Este era el reclamo contante de todos los que se hacían ver por estos profesionales itinerantes, entre los que aparecen en mi memoria los doctores  Puyó y Sinópoli. Nadie parecía contento con la parte estética. La gente comenzó a hablar de “monturas” para el soporte de la óptica de cada ojo, porque se asemejaban a las monturas de los caballos patagónicos, voluminosas con su mandil y su cojinillo.

Los eficientes servicios de correo de entonces nos acercaban en un buen momento los anteojos que necesitábamos. La pequeña caja en que se los encerraba venía protegida por papeles y papeles de diarios y revistas, sobre los que ejercitaba mi curiosa lectura con los anteojos nuevos.

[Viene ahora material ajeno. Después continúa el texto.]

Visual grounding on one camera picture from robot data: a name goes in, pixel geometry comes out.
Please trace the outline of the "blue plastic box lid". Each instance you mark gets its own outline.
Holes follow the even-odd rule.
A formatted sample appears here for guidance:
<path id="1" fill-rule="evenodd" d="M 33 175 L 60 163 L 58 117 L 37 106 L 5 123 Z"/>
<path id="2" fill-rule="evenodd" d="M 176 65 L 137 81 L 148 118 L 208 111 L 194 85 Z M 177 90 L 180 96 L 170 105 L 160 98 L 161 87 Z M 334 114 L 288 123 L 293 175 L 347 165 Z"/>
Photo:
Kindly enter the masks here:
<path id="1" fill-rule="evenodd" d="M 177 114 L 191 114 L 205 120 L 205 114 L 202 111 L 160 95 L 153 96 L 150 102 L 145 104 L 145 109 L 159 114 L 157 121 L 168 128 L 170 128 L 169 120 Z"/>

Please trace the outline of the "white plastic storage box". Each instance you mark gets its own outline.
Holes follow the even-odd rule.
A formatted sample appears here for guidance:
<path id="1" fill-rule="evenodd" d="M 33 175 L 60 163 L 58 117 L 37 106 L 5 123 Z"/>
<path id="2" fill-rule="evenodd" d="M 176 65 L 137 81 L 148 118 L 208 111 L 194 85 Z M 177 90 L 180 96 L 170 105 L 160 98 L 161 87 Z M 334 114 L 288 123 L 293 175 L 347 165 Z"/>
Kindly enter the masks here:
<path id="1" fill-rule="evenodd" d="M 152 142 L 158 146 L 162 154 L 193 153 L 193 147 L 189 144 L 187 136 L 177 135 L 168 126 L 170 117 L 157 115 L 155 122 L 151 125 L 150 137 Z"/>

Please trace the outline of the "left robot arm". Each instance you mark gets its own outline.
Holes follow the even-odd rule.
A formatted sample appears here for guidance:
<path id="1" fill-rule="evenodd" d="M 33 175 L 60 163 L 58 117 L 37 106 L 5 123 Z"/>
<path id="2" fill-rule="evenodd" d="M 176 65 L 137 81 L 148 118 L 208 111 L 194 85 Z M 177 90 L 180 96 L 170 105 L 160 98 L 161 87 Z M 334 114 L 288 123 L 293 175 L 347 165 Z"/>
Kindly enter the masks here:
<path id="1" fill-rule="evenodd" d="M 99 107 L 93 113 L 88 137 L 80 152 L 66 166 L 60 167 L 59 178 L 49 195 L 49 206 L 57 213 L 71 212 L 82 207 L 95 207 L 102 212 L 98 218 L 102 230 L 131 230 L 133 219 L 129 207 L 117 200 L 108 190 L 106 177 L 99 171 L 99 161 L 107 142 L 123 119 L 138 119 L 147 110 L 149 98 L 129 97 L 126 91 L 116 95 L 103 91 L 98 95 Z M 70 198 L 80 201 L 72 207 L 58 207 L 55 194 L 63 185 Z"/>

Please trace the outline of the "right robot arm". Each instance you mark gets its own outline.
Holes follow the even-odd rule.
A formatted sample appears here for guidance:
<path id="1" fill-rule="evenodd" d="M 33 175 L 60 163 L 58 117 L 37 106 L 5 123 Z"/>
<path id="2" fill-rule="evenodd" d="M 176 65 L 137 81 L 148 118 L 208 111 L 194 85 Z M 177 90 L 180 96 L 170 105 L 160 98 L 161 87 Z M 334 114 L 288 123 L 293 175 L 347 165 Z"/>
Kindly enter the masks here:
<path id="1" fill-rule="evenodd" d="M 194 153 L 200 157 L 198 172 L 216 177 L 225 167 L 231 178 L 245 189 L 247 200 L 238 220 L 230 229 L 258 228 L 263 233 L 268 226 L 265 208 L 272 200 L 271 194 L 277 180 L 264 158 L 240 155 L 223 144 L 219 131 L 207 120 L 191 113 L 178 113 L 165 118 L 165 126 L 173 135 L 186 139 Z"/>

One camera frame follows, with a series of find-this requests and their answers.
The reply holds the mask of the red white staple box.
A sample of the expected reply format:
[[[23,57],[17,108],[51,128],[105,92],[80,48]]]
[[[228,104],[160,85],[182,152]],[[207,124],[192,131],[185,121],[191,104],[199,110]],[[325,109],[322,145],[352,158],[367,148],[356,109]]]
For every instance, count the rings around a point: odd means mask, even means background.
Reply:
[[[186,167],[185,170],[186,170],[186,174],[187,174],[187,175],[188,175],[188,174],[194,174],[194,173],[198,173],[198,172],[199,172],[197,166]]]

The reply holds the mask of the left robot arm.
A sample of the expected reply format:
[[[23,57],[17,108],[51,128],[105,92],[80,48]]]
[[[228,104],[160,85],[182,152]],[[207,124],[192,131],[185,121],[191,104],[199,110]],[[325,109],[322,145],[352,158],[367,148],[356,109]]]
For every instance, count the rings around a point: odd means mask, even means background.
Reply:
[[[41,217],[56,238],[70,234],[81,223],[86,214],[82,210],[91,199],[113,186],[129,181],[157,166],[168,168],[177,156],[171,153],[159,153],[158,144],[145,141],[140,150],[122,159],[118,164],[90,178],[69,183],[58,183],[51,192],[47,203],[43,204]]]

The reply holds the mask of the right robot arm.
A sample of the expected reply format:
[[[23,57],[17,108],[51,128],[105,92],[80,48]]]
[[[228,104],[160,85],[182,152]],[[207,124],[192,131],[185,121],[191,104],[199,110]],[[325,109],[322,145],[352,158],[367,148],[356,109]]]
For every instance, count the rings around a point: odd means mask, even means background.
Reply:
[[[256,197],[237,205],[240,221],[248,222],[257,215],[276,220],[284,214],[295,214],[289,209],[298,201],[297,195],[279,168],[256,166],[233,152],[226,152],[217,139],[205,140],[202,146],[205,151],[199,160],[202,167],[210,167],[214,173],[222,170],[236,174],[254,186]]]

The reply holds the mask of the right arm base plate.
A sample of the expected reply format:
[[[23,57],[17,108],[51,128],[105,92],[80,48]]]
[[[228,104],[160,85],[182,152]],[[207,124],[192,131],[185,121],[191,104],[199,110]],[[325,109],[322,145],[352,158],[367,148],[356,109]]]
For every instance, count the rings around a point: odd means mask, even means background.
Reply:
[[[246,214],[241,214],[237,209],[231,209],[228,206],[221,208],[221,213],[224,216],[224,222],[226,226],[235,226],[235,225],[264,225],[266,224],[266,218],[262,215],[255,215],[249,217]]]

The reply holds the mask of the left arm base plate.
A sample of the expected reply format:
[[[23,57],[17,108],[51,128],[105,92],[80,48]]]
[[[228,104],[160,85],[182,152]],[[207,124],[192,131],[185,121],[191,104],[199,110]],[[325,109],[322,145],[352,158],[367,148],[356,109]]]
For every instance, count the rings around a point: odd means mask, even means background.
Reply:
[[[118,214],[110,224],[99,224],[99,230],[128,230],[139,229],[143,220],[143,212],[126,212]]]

Los vidrios distaban de ser inastillables, y andando en patines caí y rompí uno de los cristales. Cuando mi padre quiso reemplazarlo en correspondencia al oculista que lo proveyó este dijo que debían hacerse los dos cristales; pero como tal vez no pasarían más de tres o cuatro meses en que andaría por aquí se lo espero. Durante ese tiempo usaba el anteojo con un solo de los cristales, para hacer las tareas.

Otro par de anteojos se rompió en su estructura, aprendiendo a andar en bicicleta. Se trató de arreglarlo con grandes cantidades de poxi-pol. La soldadura gris y pesada desequilibraba mi mirada, y se volvía a romper cada tanto. Con el tiempo y ya viviendo en la universidad me dijeron lo fácil que era resolver la fusión de las partes rotas usando simplemente acetona, esa que no faltaba si había cerca una mujer que cuidara de sus uñas.


¿Quién más recuerda a estos médicos que atendían en clínicas u hoteles? Mi memoria de niño y de miope nada tiene para decir de cuanto nos costaban las consultas o la compra de los lentes. Pero siempre entre los papeles de familia aparece algo, algo como la correspondencia del docto r Anselmo Puyo, que prologa este escrito.


En la foto se ve como se iba agrandando la cara, y los anteojos seguían siendo los mismos.